The Maxambit Blog raised some compelling questions about Afrocentricity and definitions this week. In the course of the conversation, the host shared an article by retired Professor Mary Lefkowitz about her motivation for entering the national debate concerning this emerging course of study. It seems that she was drawn in by the accusation one of the leading Africentric scholars made concerning the role of Alexander in the establishment of Alexandria – and the role of his tutor Aristotle in codifying the body of knowledge which has come to be associated with him. The basic charge from the late Yosef A.A. ben-Jochanan was that Aristotle and many of his students from the Lyceum ventured to Egypt and laid claim to the works in existing libraries. Those works were seized, edited, renamed and included in what would become the Royal Library at Alexandria under the rule of Ptolemy I. Ben-Jochanan further charged that Egyptian teachers like Manetho were forced to teach Greek students by the invading army and this effectively formalized a transition of knowledge that would continue until at least the closing of Egyptian temples under Emperor Theodosian.
Lefkowitz and many of her peers (European Classical scholars) were up in arms about this charge. For them, this charge represented the pinnacle of delusional ravings by men in desperate search of an imagined history. Possibly. I started rummaging around some old classical texts on the history of philosophy and warfare which I keep around – mostly for decoration. It turns out that there may be more to this than meets the eye. While I can’t say I’ve come across ironclad proof, I have come across some things that merit questioning.
The Discovery Channel, just last year, reported for the first time (and after 12 years of research) that Alexandria was not, in fact, a new city. Now, specialists in the field may have known this – but the average person who hears that “Alexander the Great founded a city” does not believe the speaker is discussing something already in existence. Moreover, that listener could not possibly believe that the city was more than 2,500 years old by the time Alexander arrived. Yet, this is what scientists are suggesting by using an innovative technique which measures the density of lead accumulations as a proxy for civilizations and urban activity. It seems Alexandria, originally known as Ra-Kedet, was thriving around 2600 BC. This year, a Smithsonian archaeological team uncovered evidence of settlements dating back at least seven centuries before the founding of Alexandria. It’s still early, but the work could redefine much of what Classicists and Egyptologists think they know about what they know.
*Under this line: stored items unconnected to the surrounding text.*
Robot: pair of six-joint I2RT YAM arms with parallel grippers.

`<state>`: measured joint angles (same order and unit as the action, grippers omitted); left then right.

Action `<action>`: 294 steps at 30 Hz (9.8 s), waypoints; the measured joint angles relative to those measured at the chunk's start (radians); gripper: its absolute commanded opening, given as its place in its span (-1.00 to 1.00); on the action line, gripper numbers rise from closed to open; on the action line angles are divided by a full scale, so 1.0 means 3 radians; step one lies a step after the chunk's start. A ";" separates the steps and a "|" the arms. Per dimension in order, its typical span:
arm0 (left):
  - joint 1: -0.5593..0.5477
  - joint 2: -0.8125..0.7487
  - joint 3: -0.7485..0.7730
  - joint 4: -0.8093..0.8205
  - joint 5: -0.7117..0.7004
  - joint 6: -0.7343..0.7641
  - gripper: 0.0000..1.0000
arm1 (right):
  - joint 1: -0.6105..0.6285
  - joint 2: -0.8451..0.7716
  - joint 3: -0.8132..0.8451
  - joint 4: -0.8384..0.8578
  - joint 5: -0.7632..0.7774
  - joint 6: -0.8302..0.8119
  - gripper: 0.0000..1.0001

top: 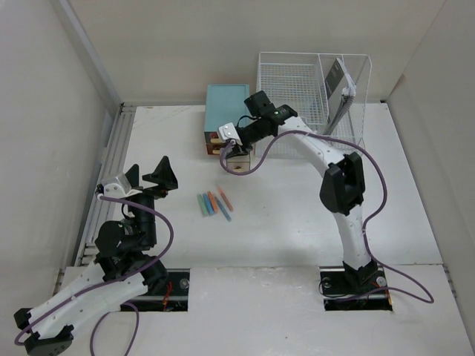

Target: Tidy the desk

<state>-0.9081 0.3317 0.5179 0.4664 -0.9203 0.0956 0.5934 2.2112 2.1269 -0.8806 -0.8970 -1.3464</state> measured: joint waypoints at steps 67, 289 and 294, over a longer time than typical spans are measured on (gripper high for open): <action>0.0000 0.0024 0.0000 0.0001 -0.0001 0.0019 0.76 | 0.0212 -0.0389 -0.0628 0.0498 0.0374 0.0902 -1.00; 0.1266 0.5659 0.2509 -0.0821 0.1310 -0.1102 -0.23 | -0.0752 -0.2819 -0.1976 0.1766 0.1478 0.3866 -0.05; 0.1266 0.5641 0.2441 -0.0741 0.1311 -0.1127 -0.30 | -0.0752 -0.2819 -0.1976 0.1766 0.1476 0.3866 -0.05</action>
<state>-0.5282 2.0239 1.2503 0.2440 -0.5270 -0.2424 0.3679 1.3655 1.5341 -0.3508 -0.4541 -0.1867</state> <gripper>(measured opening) 0.399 0.479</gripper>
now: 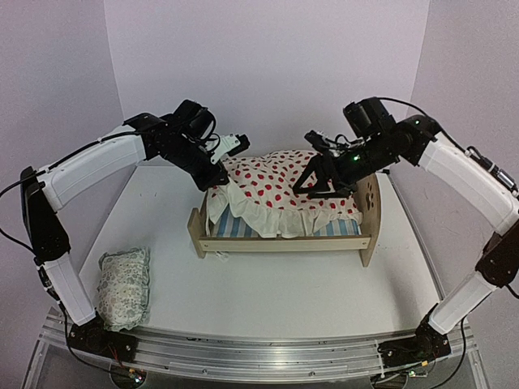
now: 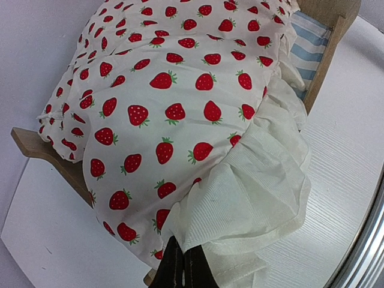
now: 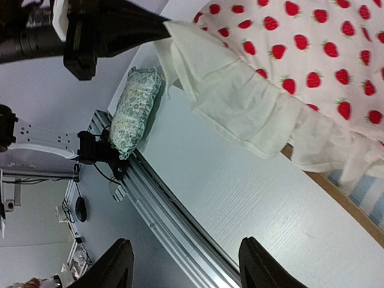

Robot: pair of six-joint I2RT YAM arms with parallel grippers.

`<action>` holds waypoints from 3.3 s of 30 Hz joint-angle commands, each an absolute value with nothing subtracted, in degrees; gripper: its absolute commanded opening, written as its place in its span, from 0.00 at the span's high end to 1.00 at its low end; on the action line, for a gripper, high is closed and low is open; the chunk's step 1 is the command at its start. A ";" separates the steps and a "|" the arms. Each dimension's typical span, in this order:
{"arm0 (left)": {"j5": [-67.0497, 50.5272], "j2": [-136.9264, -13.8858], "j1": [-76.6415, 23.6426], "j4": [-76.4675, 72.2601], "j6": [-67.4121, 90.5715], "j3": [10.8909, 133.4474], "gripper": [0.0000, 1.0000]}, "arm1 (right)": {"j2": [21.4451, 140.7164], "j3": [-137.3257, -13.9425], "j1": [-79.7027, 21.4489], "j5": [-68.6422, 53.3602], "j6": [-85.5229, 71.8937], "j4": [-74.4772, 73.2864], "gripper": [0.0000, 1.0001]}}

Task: Set up the pet bed
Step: Cross the left ropes of the mattress attached to the bed frame.

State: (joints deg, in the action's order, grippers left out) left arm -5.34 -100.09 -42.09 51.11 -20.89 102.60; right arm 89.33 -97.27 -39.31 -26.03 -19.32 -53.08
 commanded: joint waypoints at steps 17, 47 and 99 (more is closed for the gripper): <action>-6.38 -97.65 -42.34 49.72 -17.38 100.21 1.00 | 105.43 -68.97 -65.98 -0.70 -6.11 23.62 0.41; -9.39 -93.60 -42.35 42.45 -18.52 91.27 1.00 | 128.96 -81.76 -67.59 35.93 15.31 45.67 0.62; -11.01 -92.74 -42.28 42.55 -20.09 91.32 1.00 | 135.84 -90.45 -66.89 40.19 13.75 45.79 0.76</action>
I found this illuminating because there is so much about history that we learn all the time. Often it is best to keep an open mind. For me, the significance of this news (long after Professor Lefkowitz’ debate) is that if the Greeks would assert they founded a city which was built on the foundation of another, is it not possible that these same people would assert they founded a library (or at least its contents) even though those contents were already established. It seems that with all that has been written about Aristotle, few people have much at all to say about his life. In fact, he wasn’t even much of a writer until after the invasion of Egypt by Alexander. It seems his students followed him around as he gave his lectures. I imagine some of them were busy taking copious notes. It was his students, though, who founded and guided the new library in the new city of Alexandria. And, it was his students who compiled and edited the works that are presently attributed solely to him.
It is not known whether or not Aristotle made the trip to Egypt with Alexander or arrived shortly thereafter or not at all. The strongest arguments stem from the absence of records indicating he traveled to Egypt. It is safe to assume he did not go. It may also be safe to assume that he had intention of claiming the legacy which is now his own. An authority no less than Bertrand Russell writes that Aristotle’s work is clearly segmented – beginning with lectures that bear only a faint resemblence to his later, more exhaustive work. It should make one wonder – but I can understand why no one has for so long.
We learned of these stories as children – long before we understood the world of politics, war and intrigue. It is possible that Aristotle is merely the beneficiary of ambitions by his students to exhalt his name and standing. Dr. ben alleged that Manetho was compelled to provide a history of Egypt in Greek for the new rulers – and to provide instruction to Greek students. There are precious few surviving details about Manetho – and even his works have been handed down to us in a random, disorganized and barely discernible fashion. Scholars don’t actually have much of his original work.
I’ll have to dig more to get some answers on this – but from where I’m sitting, I don’t believe the case is closed here. It is possible that:
- The Egyptian city of Ra-Kedet, in existence for no less than 2000 years prior to Alexander’s arrival, held libraries and texts which were incorporated into Ptolemy’s larger library.
- Students of Aristotle, in their zeal to advance the cause of their teacher and their school, seized upon those texts, incorporated them into a library and affixed credit to the Greek translations of those texts to the leading Greek scholar of the time.
- Given the limited biographical information on Aristotle, he could have engaged in a wide range of activities in support of his students. Demetrius of Phaleron is considered to be the organizer of the library. While Demetrius’ work continued after Aristotle’s death, the Lyceum probably influenced the Mouseion.
There are connections here. There is no smoking gun – and there is no cause for dismissive rejections of possibility. I wonder how that conversation between the two professors might have transpired if the knowledge of Ra-Kedet had been available to both of them.